- _Work required_
Return a copy of every line in the data below that contains "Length".

- _The data_
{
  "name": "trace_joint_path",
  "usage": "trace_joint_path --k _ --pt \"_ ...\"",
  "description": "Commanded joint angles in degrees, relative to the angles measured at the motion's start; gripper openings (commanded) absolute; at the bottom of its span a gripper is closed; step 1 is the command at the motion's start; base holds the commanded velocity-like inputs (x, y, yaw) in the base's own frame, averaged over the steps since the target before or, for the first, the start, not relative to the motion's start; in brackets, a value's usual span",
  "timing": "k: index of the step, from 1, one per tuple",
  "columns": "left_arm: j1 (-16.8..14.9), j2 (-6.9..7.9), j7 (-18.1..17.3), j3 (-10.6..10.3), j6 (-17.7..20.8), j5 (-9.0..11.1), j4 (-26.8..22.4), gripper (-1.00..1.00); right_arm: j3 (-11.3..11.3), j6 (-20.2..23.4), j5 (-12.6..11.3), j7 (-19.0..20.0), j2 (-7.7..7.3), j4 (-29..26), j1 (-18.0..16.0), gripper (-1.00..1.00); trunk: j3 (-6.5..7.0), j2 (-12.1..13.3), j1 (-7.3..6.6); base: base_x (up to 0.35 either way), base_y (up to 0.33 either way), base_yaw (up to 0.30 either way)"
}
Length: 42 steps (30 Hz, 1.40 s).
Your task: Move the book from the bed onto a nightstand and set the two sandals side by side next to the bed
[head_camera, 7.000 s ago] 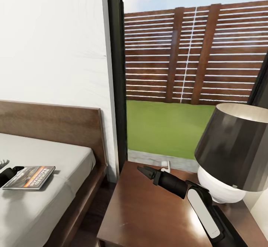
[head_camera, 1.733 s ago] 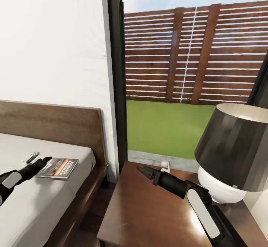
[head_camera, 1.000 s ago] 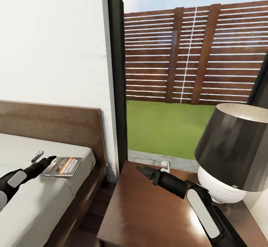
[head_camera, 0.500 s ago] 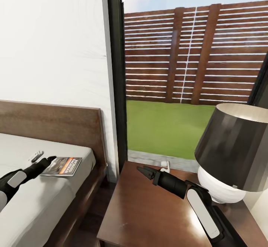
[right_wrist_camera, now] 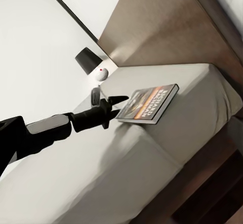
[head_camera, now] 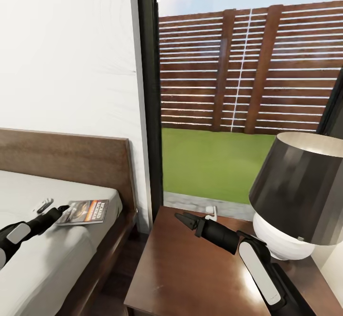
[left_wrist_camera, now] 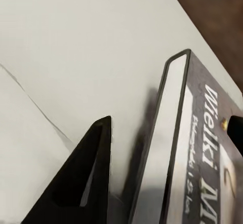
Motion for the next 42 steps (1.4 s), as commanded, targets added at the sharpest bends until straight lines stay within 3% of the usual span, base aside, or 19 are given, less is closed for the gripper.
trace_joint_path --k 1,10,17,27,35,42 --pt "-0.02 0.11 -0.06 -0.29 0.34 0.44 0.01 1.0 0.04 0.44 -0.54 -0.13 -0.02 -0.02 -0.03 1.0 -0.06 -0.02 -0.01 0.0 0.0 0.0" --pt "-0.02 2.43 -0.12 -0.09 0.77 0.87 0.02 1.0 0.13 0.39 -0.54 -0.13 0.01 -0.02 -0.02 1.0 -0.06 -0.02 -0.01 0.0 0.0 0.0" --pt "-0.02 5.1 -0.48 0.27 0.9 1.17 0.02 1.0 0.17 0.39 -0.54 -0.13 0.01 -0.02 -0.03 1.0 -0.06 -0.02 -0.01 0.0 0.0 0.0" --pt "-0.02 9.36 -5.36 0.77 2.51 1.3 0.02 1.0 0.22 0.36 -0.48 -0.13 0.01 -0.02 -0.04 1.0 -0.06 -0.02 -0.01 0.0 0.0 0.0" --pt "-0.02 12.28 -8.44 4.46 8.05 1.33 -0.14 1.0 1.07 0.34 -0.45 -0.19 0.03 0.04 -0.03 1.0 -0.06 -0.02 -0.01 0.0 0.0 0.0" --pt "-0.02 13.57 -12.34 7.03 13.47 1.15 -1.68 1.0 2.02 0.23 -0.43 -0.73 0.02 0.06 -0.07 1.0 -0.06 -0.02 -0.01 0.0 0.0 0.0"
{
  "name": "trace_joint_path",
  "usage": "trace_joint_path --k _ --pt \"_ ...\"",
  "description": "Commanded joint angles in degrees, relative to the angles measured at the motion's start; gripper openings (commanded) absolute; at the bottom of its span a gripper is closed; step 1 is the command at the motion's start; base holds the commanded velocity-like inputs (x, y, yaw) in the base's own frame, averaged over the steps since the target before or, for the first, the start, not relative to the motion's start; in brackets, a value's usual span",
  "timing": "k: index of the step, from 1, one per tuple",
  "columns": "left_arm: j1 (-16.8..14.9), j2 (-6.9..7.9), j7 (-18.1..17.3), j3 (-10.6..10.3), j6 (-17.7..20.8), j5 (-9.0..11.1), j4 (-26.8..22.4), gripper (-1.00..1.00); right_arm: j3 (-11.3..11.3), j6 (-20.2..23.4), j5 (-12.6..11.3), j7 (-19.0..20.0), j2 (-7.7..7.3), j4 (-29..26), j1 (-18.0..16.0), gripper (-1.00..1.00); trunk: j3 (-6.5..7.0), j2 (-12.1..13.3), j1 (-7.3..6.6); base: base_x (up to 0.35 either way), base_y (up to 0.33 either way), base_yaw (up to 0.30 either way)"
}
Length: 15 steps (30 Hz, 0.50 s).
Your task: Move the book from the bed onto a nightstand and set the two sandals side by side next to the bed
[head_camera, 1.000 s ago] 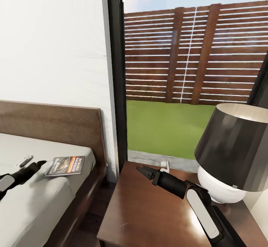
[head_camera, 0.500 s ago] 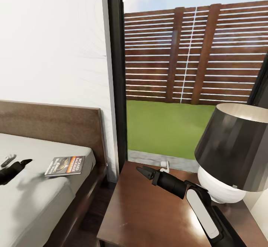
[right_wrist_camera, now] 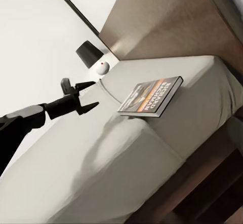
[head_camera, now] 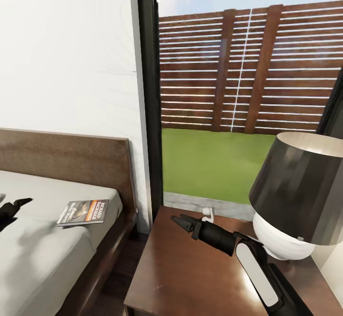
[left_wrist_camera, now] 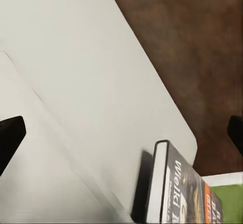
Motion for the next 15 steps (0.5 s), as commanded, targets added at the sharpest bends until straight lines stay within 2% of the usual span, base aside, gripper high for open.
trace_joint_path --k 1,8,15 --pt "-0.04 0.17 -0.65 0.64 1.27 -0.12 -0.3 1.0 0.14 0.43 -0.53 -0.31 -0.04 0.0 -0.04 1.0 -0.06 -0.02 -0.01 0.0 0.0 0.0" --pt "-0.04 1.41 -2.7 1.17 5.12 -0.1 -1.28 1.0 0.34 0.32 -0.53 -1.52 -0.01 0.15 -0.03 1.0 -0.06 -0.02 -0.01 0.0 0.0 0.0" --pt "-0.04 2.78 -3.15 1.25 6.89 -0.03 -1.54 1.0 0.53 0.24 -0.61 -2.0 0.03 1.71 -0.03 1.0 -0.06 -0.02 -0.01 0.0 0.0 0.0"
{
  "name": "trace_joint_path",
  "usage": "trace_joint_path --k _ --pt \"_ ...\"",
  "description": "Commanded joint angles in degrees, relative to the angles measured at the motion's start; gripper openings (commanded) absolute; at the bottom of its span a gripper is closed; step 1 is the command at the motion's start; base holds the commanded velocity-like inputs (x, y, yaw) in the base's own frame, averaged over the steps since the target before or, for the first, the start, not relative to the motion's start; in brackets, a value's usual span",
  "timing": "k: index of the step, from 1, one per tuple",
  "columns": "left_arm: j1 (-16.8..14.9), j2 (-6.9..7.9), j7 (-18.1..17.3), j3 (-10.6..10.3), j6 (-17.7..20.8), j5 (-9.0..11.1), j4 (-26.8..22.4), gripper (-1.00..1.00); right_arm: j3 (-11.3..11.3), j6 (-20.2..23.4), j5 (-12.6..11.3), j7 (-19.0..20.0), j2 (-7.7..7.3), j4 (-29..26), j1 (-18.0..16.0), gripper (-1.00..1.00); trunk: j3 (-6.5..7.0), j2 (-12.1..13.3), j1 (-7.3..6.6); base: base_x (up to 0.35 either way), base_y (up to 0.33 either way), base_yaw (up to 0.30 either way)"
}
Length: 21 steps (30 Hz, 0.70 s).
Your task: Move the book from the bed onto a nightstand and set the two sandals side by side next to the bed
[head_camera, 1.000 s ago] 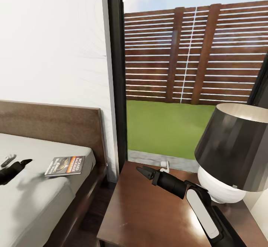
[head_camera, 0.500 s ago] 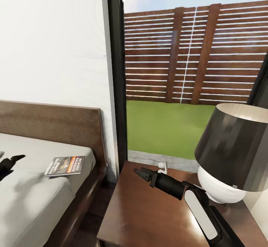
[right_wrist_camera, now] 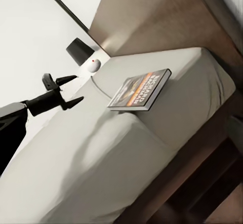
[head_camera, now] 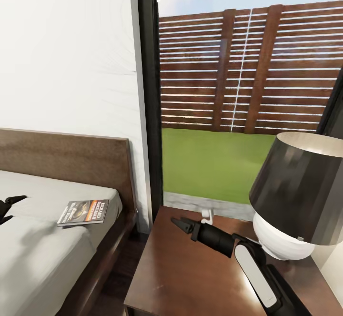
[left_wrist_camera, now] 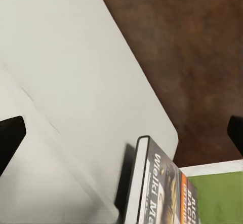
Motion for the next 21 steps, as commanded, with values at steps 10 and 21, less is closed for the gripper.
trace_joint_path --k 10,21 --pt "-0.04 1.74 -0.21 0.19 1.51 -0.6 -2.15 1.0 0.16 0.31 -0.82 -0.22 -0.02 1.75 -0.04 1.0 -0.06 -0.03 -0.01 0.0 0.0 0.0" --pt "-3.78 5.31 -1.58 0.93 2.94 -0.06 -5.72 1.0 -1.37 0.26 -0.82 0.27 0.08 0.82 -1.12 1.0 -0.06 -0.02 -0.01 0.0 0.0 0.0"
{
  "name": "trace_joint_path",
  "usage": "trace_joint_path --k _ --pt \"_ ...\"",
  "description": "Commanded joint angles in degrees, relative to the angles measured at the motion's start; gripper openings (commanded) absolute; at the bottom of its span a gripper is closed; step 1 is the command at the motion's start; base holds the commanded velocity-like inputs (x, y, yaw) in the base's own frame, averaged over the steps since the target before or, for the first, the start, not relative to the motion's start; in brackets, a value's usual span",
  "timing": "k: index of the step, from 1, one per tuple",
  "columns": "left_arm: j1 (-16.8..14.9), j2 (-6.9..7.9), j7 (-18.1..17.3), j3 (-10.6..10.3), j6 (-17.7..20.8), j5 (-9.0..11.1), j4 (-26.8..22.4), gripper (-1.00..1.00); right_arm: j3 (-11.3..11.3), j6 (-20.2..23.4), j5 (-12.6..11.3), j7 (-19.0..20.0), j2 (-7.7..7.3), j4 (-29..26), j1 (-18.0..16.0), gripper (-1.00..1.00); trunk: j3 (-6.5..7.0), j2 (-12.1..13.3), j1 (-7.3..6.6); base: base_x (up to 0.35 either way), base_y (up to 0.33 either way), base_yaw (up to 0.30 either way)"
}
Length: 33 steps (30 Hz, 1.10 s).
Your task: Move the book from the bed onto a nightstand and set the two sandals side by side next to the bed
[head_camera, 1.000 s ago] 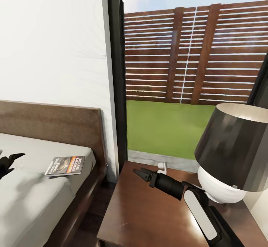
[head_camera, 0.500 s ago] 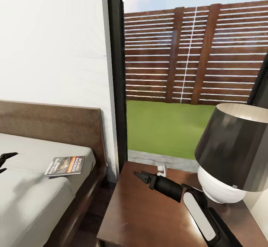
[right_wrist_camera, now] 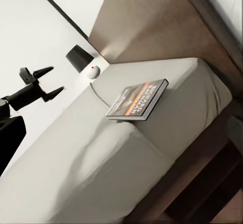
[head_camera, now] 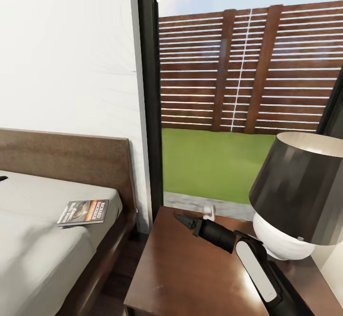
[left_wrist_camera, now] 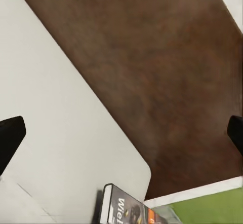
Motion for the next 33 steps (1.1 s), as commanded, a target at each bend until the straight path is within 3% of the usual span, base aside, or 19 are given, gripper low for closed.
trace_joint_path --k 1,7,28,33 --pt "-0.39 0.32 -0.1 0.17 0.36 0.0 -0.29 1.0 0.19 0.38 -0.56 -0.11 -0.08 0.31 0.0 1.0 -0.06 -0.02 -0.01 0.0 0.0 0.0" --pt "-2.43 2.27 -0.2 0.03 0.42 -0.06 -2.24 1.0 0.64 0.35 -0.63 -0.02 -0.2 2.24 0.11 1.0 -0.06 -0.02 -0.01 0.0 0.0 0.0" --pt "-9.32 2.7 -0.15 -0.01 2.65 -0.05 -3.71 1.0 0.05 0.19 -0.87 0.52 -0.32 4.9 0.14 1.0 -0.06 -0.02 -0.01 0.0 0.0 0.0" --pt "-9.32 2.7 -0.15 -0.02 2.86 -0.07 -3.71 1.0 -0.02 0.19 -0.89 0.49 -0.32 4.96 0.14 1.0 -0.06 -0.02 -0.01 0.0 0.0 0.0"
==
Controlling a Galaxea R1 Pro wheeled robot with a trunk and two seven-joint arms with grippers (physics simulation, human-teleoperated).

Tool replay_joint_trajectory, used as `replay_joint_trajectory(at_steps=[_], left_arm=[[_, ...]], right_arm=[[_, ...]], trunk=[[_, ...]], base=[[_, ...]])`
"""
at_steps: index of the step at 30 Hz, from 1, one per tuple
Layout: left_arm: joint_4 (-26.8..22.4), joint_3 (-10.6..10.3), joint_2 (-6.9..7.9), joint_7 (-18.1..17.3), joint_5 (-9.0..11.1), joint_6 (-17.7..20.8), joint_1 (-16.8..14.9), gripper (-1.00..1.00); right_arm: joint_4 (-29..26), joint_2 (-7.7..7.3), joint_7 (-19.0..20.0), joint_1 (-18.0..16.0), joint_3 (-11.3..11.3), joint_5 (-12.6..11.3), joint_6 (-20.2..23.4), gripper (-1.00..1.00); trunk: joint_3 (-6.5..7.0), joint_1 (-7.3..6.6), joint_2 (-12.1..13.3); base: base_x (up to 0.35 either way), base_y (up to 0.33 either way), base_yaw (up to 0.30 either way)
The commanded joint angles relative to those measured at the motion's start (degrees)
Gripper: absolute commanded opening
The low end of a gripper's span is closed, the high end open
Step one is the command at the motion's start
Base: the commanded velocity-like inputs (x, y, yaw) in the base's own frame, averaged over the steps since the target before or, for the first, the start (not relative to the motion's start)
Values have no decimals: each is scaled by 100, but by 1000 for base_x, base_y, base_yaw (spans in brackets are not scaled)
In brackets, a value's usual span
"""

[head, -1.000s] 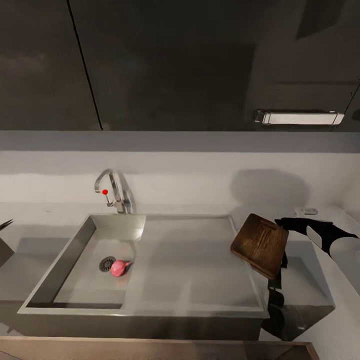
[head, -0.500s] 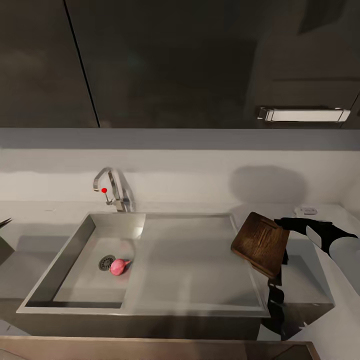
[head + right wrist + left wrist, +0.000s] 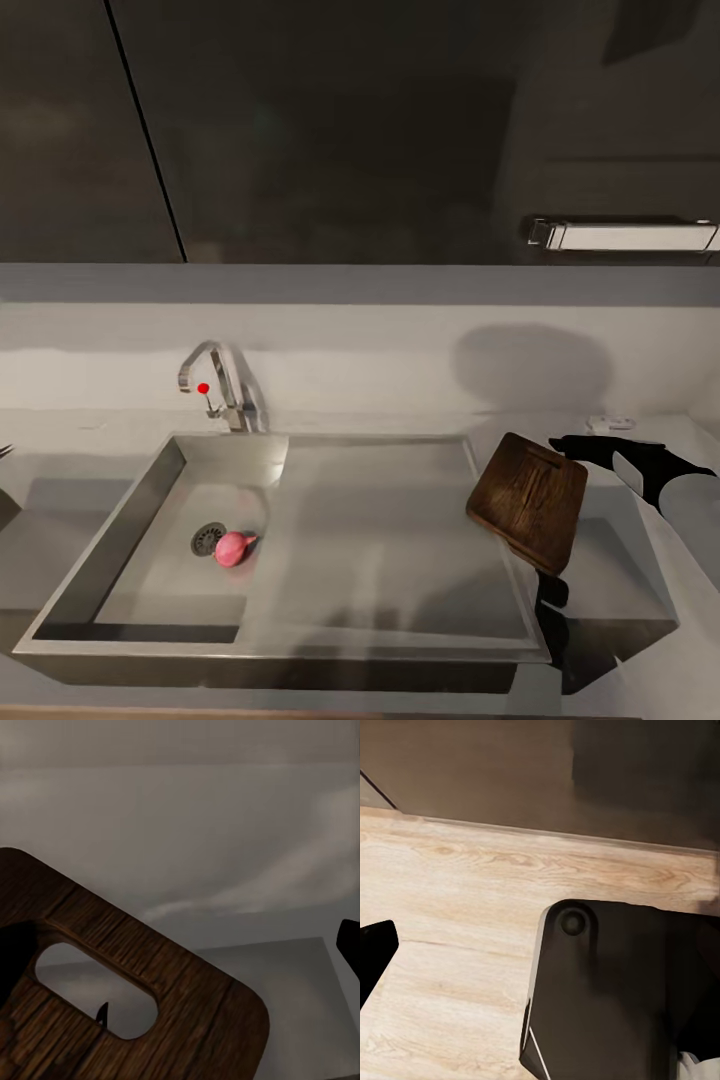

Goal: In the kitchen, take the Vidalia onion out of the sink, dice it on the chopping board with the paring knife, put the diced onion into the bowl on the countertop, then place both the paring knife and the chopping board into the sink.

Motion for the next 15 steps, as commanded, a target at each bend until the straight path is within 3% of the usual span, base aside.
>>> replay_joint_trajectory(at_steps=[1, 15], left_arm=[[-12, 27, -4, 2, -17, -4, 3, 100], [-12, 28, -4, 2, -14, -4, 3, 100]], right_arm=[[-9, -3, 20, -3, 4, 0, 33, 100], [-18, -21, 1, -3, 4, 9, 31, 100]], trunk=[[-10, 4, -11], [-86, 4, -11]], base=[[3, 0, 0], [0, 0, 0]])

- _Answer to this exercise_
Length: 42 steps (30 Hz, 1.40 s).
Length: 15 steps (30 Hz, 0.50 s).
Length: 21 steps (30 Hz, 0.70 s).
Length: 33 steps (30 Hz, 1.10 s).

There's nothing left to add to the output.